In addition to the cost benefit brought by the EMR runtime for Spark, Amazon EMR on EKS can take advantage of other AWS features to further optimize cost. For example, you can run Amazon EMR on EKS jobs on Amazon Elastic Compute Cloud (Amazon EC2) Spot Instances, providing up to 90% cost savings when compared to On-Demand Instances. Also, Amazon EMR on EKS supports Arm-based Graviton EC2 instances, which creates a 15% performance improvement and up to 30% cost savings when compared a Graviton2-based M6g to M5 instance type.

The recent graceful executor decommissioning feature makes Amazon EMR on EKS workloads more robust by enabling Spark to anticipate Spot Instance interruptions. Without the need to recompute or rerun impacted Spark jobs, Amazon EMR on EKS can further reduce job costs via critical stability and performance improvements.

Additionally, through container technology, Amazon EMR on EKS offers more options to debug and monitor Spark jobs. For example, you can choose Spark History Server, Amazon CloudWatch, or Amazon Managed Prometheus and Amazon Managed Grafana (for more details, refer to the Monitoring and Logging workshop). Optionally, you can use familiar command line tools such as kubectl to interact with a job processing environment and observe Spark jobs in real time, which provides a fail-fast and productive development experience.

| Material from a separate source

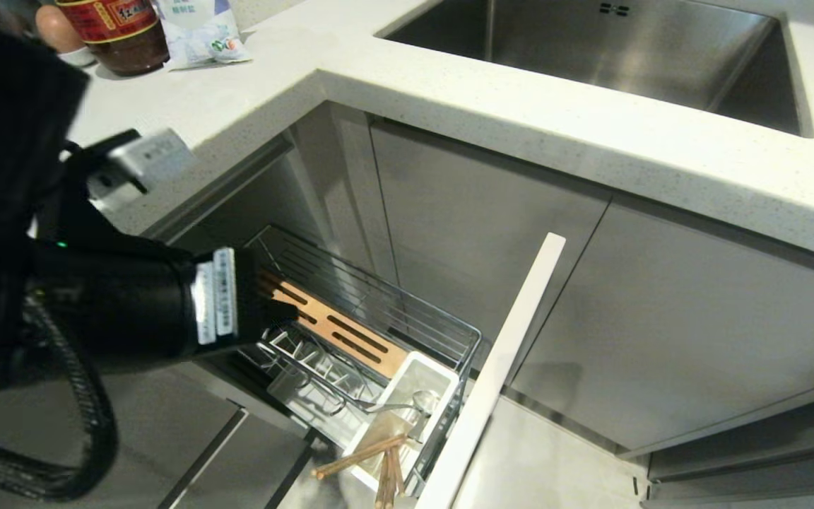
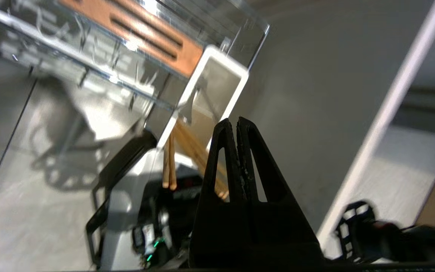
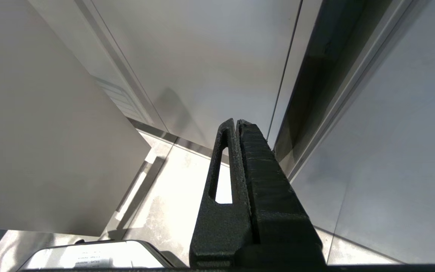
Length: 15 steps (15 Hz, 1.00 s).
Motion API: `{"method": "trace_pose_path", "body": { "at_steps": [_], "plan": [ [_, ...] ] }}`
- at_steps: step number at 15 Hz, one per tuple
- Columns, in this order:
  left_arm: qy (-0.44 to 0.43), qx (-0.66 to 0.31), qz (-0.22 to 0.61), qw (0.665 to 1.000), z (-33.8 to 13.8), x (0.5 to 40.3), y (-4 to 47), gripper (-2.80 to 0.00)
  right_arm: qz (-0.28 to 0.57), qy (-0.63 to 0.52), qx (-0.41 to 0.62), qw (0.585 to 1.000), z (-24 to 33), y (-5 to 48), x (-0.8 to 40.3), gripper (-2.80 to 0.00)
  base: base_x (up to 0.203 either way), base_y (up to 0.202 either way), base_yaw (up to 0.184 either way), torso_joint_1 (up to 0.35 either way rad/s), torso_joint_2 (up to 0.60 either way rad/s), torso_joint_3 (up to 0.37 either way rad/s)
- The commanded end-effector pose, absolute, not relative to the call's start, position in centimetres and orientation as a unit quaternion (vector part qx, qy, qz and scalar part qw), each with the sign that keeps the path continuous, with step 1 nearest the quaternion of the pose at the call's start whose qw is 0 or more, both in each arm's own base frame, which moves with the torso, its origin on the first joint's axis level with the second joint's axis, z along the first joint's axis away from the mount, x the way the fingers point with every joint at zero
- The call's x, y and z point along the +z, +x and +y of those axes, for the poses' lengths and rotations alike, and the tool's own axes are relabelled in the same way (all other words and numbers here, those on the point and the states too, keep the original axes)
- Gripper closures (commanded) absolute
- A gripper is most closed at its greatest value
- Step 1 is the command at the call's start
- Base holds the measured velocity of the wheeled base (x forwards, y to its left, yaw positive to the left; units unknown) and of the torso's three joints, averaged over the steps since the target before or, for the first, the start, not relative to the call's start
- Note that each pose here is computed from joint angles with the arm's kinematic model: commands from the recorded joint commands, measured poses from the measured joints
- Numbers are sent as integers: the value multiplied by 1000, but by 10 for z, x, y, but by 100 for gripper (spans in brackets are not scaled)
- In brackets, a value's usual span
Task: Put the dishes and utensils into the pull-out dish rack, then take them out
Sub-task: Take the fork out of the cupboard
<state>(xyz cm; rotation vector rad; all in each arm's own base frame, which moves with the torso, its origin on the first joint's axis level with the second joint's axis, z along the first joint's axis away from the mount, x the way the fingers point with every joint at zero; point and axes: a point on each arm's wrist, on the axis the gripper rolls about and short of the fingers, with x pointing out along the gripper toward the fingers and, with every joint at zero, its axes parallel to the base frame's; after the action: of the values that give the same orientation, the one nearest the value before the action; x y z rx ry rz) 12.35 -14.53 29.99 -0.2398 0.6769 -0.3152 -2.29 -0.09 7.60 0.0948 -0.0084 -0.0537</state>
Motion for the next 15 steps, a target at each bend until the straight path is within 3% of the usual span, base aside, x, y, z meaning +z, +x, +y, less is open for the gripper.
{"method": "trace_pose_path", "body": {
  "at_steps": [1,4,8,15],
  "plan": [
    [-74,-136,377,913,-169,271,138,0,-6,48,-27,998,-1,-23,76,0,0,0,0,0,0,0],
    [-73,-104,415,901,-187,247,151,0,-7,48,-27,998,-1,-23,76,0,0,0,0,0,0,0],
    [-154,-31,449,879,-201,227,162,0,-6,48,-27,998,-1,-23,76,0,0,0,0,0,0,0],
    [-173,14,451,875,-205,211,174,0,-7,48,-27,998,-1,-23,76,0,0,0,0,0,0,0]
  ]
}}
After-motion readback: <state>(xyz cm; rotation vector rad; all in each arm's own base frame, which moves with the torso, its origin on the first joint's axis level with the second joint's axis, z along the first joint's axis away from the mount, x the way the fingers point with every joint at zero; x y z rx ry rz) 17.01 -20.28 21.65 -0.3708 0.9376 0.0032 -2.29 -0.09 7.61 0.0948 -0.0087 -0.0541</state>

Amazon EMR on EKS supports multi-tenant needs and offers application-level security control via a job execution role. It enables seamless integrations to other AWS native services without a key-pair set up in Amazon EKS. The simplified security design can reduce your engineering overhead and lower the risk of data breach. Furthermore, Amazon EMR on EKS handles security and performance patches so you can focus on building your applications.

Benchmarking

This post provides an end-to-end Spark benchmark solution so you can get hands-on with the performance test process. The solution uses unmodified TPC-DS data schema and table relationships, but derives queries from TPC-DS to support the Spark SQL test case. It is not comparable to other published TPC-DS benchmark results.

Key concepts

Transaction Processing Performance Council-Decision Support (TPC-DS) is a decision support benchmark that is used to evaluate the analytical performance of big data technologies. Our test data is a TPC-DS compliant dataset based on the TPC-DS Standard Specification, Revision 2.4 document, which outlines the business model and data schema, relationship, and more. As the whitepaper illustrates, the test data contains 7 fact tables and 17 dimension tables, with an average of 18 columns. The schema consists of essential retailer business information, such as customer, order, and item data for the classic sales channels: store, catalog, and internet. This source data is designed to represent real-world business scenarios with common data skews, such as seasonal sales and frequent names. Additionally, the TPC-DS benchmark offers a set of discrete scaling points (scale factors) based on the approximate size of the raw data. In our test, we chose the 3 TB scale factor, which produces 17.7 billion records, approximately 924 GB compressed data in Parquet file format.

Test approach

A single test session consists of 104 Spark SQL queries that were run sequentially. To get a fair comparison, each session of different deployment types, such as Amazon EMR on EKS, was run three times. The average runtime per query from these three iterations is what we analyze and discuss in this post. Most importantly, it derives two summarized metrics to represent our Spark performance:

Total execution time – The sum of the average runtime from three iterations
Geomean – The geometric mean of the average runtime

Test results

In the test result summary (see the following figure), we discovered that the Amazon EMR-optimized Spark runtime used by Amazon EMR on EKS is approximately 2.1 times better than the open-source Spark on Amazon EKS in geometric mean and 3.5 times faster by the total runtime.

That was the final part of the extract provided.